Unfortunately, the information inside the book isn’t as accurate as one might hope. At the time, the Sheaffer Pen Company had been owned by Bic, after changing hands a few other times since the Sheaffer family sold it in the 1960s. Perhaps, their own archives were diminished or this became a side project that was more of a nuisance than a labor of love.

The book opens with a few bland, general statements by Bic chairman Bruno Bich; John D. Sheaffer (the founder Walter Sheaffer’s grandson) and Sheaffer’s general manager Tim Williams. Then the uncredited author begins the narrative for the book. True Sheaffer experts will be upset by some glaring mistakes, such as ignoring the Sheaffer Touchdown filling system and then calling those pens the Snorkel and Snorkel Thin Model of 1949 and ’50 and then getting into how the Snorkel was put on the market in 1952. It also discusses how the famous Sheaffer inlaid nib was first introduced on the Pen for Men, when I’m pretty sure it got its debut with the Sheaffer Compact pens a year or two earlier, which aren’t even mentioned in the book, which is surprising given how they were early cartridge pens. Much of the information in the book is accurate, but these inconsistencies and omissions chip away at its credibility.

Each chapter focuses on a decade of Sheaffer production, and it starts with a brief overview of the history of that decade. Yet, they seem to get some basic history a little wrong, too. As the history is more pop-culture based, it is weird how they refer to the movie “King Kong” as an early Technicolor film, in the same sentence with “Gone with the Wind” and “The Wizard of Oz.” The latter two films were famously early color films from 1939, while “King Kong” was a black-and-white film from 1933. In the 1940s section it discusses how Humphrey Bogart and Ava Garner became huge stars in the classic film noir movies “The Maltese Falcon” and “Casablanca.” Yes, Bogie became a household name for his performances in those films, but Garner didn’t appear in either of them. True fans of noir would also never consider “Casablanca” film noir, either.

While similar books focus heavily on identifying pens based on their production dates and model names, this book doesn’t get into as many of these details. It does feature some great pens and samples of original advertising, but the very best examples are of the pens and ads come from the Bic era from 1997 to 2013. Even though I cannot prove it definitively, it seems as if they get the production dates wrong on some of their own pens of that era.

The general errors in the book should have been corrected before publication, as the true facts were already well established and known by pen collectors in 2013. Another surprising element of the book is that many of the pens photographed were not cleaned up. While they might have been from Sheaffer’s archives, many were tarnished and/or even showing some corrosion on the metal parts.

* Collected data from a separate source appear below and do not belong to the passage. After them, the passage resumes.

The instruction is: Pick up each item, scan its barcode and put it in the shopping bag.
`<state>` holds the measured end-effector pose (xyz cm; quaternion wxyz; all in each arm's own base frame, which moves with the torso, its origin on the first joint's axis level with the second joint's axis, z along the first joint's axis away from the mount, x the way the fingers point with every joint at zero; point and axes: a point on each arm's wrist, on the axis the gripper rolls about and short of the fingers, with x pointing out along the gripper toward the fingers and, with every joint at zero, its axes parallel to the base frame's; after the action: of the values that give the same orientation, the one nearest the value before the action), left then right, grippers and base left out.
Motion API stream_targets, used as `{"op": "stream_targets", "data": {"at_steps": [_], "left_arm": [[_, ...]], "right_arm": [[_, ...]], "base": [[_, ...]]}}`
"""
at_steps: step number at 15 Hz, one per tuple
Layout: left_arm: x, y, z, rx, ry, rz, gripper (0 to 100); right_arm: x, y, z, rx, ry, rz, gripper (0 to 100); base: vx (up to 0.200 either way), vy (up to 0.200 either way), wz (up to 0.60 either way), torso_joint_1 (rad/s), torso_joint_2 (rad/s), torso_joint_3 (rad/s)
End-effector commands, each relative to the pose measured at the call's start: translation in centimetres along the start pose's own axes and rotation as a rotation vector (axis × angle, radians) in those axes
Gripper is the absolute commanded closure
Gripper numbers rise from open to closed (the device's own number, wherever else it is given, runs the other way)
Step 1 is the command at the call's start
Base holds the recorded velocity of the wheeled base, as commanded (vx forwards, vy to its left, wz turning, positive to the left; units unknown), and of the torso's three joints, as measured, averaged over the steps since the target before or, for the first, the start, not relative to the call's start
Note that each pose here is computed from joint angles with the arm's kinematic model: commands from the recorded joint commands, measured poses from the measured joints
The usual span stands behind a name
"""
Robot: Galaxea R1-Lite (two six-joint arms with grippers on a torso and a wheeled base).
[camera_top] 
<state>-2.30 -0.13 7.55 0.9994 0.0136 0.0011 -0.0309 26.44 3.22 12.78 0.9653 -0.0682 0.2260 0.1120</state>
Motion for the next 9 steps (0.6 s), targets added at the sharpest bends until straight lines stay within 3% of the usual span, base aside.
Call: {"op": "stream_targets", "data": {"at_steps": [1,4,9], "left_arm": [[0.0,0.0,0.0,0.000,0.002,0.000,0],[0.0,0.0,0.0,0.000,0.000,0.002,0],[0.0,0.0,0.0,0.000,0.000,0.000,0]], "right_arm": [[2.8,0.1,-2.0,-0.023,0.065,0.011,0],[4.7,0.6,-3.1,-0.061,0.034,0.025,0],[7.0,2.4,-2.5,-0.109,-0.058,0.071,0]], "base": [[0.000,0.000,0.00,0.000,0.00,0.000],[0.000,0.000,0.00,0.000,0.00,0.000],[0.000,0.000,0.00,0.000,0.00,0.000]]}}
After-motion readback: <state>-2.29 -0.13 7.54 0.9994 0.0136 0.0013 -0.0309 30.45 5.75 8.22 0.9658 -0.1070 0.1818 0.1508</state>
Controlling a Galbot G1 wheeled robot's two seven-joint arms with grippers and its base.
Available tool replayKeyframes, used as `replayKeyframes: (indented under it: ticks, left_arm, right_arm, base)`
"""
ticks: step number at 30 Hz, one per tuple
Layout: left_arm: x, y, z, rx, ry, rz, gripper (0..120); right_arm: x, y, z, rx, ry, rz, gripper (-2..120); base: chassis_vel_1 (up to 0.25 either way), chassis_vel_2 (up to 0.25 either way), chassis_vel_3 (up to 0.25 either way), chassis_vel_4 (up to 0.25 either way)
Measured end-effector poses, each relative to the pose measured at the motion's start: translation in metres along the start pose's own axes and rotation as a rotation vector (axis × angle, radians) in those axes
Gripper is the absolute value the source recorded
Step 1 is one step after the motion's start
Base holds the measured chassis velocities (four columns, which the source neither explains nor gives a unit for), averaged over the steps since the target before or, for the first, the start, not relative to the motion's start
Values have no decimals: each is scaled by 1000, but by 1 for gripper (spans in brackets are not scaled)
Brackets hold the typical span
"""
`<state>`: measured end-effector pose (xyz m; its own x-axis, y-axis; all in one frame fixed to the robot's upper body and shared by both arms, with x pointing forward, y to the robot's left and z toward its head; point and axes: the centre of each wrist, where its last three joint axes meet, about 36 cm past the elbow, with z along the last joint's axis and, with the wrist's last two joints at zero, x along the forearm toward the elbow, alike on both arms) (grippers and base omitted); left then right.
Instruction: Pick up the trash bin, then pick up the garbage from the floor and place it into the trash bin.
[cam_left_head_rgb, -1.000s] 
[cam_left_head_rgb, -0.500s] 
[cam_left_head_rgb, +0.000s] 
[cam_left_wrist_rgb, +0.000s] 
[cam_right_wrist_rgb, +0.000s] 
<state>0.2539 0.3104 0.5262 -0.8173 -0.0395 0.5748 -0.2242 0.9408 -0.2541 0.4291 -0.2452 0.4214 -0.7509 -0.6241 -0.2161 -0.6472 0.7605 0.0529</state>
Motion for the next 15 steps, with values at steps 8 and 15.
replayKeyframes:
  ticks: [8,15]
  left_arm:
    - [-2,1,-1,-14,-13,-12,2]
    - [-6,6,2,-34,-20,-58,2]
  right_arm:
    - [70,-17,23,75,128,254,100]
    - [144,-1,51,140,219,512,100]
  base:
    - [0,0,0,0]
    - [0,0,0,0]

By 2013, there were already many well established vintage pen repairers who could have gotten those pens gleaming for their big day with the camera. The photos were well lit and focused. It just seems as if they could have done a better job prepping the pens for such an important book.

In the final analysis, it is a well-made book with some good information. Unfortunately, you can’t trust it as the definitive source material identifying and dating Sheaffer pens.

Slaying the Snorkel Siren

If you have been following these Drippy Musings for some time now, you know that the Sheaffer Snorkel fountain pen has been the bane of my existence for the past decade. I love these pens in all of their complicated filling mechanism glory, but I could never tame those very filling systems.

Here are the magnificent seven! In other words, they are my first graduating class of Sheaffer Snorkel repair pens. Included are two Sheaffer Crests, a Sheaffer Sovereign, two Sheaffer Saratogas and two Sheaffer Statesmen.

Here are the magnificent seven! In other words, they are my first graduating class of Sheaffer Snorkel repairs. Included are two Sheaffer Crests, a Sheaffer Sovereign, two Sheaffer Saratogas and two Sheaffer Statesmen.

Until now…

After getting tons of great advice from readers and other repairmen, I finally dove into a Sheaffer Statesman in grey before the Chicago Pen Show got underway. After carefully deconstructing it, I completely reassembled it almost too easily. It worked as if I had be overhauling them for years.

Since then I have fixed 6 more. A 7th didn’t survive after I cleverly sliced my thumb open with its greased up razor-sharp snorkel. Ow! At least now I can say I have bled for my art.

Here is the first Sheaffer Snorkel repair to survive my workbench. It's snorkel is extended beneath its palladium silver nib.

Here is the first Sheaffer Snorkel repair to survive my workbench. Its snorkel is extended beneath its palladium silver nib.

Yet, with a total of 7 successful restorations, I feel confident enough to offer repair services for Sheaffer Snorkels and PFMs. I also am interested in buying old dead ones with hopes of bringing them back to life. The more colorful they are, the better.

My Battle with Snorkels Advances, Stymies

Two Snorkel filling units mock me from my work bench, as I try to sort out the final mysterious reasons they won't draw ink.

Two Snorkel filling units mock me from my work bench, as I try to sort out the final mysterious reasons they won’t draw ink.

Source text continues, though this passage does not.